NET/MASTER Network Control Language (NCL) Reference Manual
An Overview of Expressions
Expressions and Operators
10–4 106126 Tandem Computers Incorporated
During expression evaluation, all arguments and intermediate results can be thought
of as being stored as character strings. Operators that require numeric operands
convert the operands to numbers. This is discussed later in this section in “Automatic
Type Conversion.” Expressions are evaluated according to the order of precedence of
operators. The precedence of operators is listed in “Precedence of Operators,” later in
this section.
Expression Optimization During compilation, expressions are optimized. Optimization includes the following:
Concatenating constant strings
Rearranging expressions when they contain separated constant operands
Performing operations when an operator has constant operands (“constant
folding”)
Converting alphabetic characters in labels, procedures, functions, and variable
names from lowercase to uppercase letters
The optimization process can rearrange operations involving the arithmetic addition
(+), subtraction (-), multiplication (*), and division (/) operators. This occurs only
when rearrangement does not affect the algebraic result of the expression (see
“Precision of Numbers,” later in this section, for more information). NCL performs
constant folding when an operator has constant operands. For example, the compiler
rearranges the expression 1 + &a + 2 to 1 + 2 + &a and adds the constants to give 3 +
&a.
You can use the parentheses to alter or force the evaluation order, if you wish.
Automatic Type
Conversion
A value can be of two types—string or numeric. The numeric type includes the
sub-types: floating point, integral, and Boolean.

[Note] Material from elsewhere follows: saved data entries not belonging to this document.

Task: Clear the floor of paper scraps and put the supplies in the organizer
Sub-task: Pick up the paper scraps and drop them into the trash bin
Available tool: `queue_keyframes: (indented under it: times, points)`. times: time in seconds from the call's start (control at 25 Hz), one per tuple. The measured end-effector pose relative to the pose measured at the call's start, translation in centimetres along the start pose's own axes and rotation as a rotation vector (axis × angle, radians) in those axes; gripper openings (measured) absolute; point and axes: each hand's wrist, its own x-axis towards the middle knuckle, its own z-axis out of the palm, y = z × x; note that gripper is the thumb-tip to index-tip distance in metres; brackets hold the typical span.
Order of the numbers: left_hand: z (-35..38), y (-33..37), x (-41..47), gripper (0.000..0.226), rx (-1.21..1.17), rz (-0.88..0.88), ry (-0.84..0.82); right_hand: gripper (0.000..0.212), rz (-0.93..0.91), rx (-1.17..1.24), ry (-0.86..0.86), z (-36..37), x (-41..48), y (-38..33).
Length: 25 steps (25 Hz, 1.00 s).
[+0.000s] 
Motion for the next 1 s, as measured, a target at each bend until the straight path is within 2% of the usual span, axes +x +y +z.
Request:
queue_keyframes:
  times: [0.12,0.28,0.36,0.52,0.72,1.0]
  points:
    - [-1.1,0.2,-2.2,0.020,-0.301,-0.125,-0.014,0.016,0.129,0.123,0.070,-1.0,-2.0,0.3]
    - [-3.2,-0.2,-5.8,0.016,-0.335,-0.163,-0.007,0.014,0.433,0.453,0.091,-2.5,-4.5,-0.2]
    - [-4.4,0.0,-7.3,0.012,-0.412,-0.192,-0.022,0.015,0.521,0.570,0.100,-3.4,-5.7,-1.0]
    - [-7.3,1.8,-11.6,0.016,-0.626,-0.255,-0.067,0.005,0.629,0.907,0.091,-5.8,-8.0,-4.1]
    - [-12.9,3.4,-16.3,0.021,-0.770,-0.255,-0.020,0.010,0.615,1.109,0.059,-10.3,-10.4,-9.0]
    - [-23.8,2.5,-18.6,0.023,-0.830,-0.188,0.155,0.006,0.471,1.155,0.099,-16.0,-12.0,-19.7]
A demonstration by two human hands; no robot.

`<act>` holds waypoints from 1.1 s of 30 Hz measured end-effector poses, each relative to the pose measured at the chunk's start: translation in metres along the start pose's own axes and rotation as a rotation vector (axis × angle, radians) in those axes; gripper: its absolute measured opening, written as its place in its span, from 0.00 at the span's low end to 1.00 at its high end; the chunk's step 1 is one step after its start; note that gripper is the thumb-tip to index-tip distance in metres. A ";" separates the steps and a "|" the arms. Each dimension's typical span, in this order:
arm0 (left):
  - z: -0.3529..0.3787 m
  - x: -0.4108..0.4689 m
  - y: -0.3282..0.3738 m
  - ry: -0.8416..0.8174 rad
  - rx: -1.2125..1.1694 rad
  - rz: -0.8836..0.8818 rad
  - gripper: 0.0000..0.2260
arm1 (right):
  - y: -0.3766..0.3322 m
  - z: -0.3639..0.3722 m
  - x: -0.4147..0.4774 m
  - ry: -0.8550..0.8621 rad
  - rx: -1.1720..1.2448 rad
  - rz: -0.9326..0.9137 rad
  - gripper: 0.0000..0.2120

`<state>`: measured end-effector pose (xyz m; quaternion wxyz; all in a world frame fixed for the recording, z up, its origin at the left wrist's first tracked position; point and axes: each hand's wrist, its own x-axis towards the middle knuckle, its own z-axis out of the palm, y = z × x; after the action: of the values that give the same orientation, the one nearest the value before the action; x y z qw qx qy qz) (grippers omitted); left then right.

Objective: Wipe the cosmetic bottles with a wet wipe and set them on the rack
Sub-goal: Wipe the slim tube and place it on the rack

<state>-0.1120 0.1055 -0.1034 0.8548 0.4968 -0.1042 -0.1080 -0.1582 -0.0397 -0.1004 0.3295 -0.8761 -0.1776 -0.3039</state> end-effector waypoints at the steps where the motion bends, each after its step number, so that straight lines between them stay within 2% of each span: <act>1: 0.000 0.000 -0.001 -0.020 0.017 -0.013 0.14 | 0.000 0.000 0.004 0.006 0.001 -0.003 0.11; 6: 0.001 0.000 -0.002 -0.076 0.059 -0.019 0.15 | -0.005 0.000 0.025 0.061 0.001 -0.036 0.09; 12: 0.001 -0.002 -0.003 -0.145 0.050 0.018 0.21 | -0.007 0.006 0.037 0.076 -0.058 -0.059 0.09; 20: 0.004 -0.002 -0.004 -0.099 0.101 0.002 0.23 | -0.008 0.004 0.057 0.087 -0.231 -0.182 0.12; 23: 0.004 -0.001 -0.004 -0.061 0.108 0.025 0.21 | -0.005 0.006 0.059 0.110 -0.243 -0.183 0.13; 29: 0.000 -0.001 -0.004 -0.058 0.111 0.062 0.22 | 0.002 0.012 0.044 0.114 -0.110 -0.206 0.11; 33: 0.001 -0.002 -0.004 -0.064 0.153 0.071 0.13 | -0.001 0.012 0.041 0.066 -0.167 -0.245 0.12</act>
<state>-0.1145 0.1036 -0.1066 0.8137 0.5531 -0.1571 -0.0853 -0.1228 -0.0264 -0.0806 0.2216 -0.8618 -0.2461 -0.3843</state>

The type associated with a value depends on context, and conversion from string to
number or from number to string is handled automatically by NCL. For example, in
the following statement, the value of 0023 is a string and the string 0023 is displayed
on the screen:
SAY 0023
However, in the following statement, the value of 0023 is treated as numeric and the
number 28 is displayed on the screen:
SAY 0023+5
When NCL attempts to convert a string to a number, it strips the string of leading and
trailing blanks and removes any blanks after a leading plus sign (+) or minus sign (-).
If the string is in a context that requires it to be numeric, the compiler produces an
error if it is not a correctly formatted number. NCL can always convert a number to a
string.
Type Conversion and Arithmetic Operators
The arithmetic operators require the operands to be numeric.